Le film propose au spectateur de suivre deux histoires parallèles qui s’interconnectent parfois : d’un côté, les péripéties de Claire Dearing et d’Owen Grady, dresseur de raptors, qui vont tenter d’endiguer le carnage; de l’autre les aventures de Zach et Gray Mitchell, les jeunes neveux de Claire, égarés dans le parc. Deux storylines si ouvertement virilistes et sexistes que ma copine, pourtant pas du tout sensibilisée au féminisme, a passé le film à s’insurger devant les insultes que le film lui crachait au visage en tant que « faible femme ». Qu’on se le dise, les dinos, c’est pas pour les femmelettes, et le film va s’attacher à nous le prouver en usant de tous les poncifs possibles et imaginables avec un premier degré confondant : femmes en pleurs, femmes hystériques, femmes désemparées, femme qui-n’a-pas-d’enfant-donc-forcément-c’est-louche, femme-sans-cœur-parce-qu’elle-fait-carrière et homme au regard d’acier qui n’a peur de rien. En avant pour le train fantôme.

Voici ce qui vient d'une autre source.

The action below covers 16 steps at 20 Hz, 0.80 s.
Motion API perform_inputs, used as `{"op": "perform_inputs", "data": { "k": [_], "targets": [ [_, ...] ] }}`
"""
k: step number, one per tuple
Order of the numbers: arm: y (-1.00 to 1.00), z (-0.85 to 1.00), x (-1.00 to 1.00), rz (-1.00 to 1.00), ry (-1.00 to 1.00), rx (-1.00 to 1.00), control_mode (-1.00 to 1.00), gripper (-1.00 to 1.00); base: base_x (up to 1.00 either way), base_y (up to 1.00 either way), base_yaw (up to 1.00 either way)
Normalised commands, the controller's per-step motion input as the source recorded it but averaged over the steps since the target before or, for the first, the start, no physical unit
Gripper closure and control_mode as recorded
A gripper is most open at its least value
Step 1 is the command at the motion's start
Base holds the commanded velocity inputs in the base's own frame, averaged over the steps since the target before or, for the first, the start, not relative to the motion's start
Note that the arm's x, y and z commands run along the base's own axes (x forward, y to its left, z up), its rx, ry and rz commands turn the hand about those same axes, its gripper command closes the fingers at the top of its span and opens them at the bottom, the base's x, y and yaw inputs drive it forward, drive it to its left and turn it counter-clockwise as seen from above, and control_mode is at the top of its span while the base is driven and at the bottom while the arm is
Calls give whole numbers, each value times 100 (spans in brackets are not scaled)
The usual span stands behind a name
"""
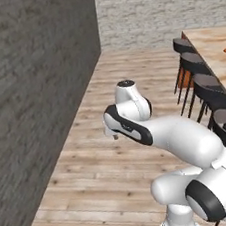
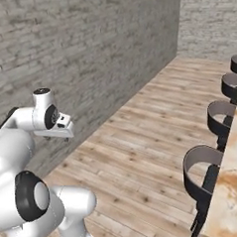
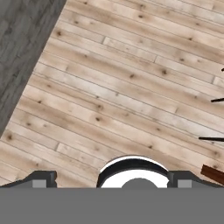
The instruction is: Place the two vegetables and bowl onto the tray for setting up a vegetable dip station.
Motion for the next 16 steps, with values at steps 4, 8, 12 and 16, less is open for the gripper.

Attention, toute l’intrigue du film est spoilée dans cet article.

 

 

Jurassic World, un film profondément sexiste

Le traitement des femmes dans Jurassic World – Claire Dearing

Claire Dearing, la dirigeante du parc, est une femme ayant privilégié sa carrière plutôt que sa vie familiale : comprenez par là qu’elle n’a pas d’enfant (ni même de mari, c’est louche !). Une entorse à son rôle de femme que le film va mettre à soin particulier à corriger, d’abord en présentant Claire comme un mauvais modèle de féminité en la faisant paraître :

– hésitante (elle ne sait quoi faire lorsque l’Indominus s’échappe),
– ignorante (il lui est reproché d’avoir maintenu l’Indominus isolée)
– désagréable (elle se montre dominatrice avec ses employés)
– peu affectueuse (elle est mal à l’aise lorsque son neveu Gray lui fait un câlin)
– irresponsable (elle ne s’occupe pas de ses neveux et s’est écartée du chemin désiré par Hammond)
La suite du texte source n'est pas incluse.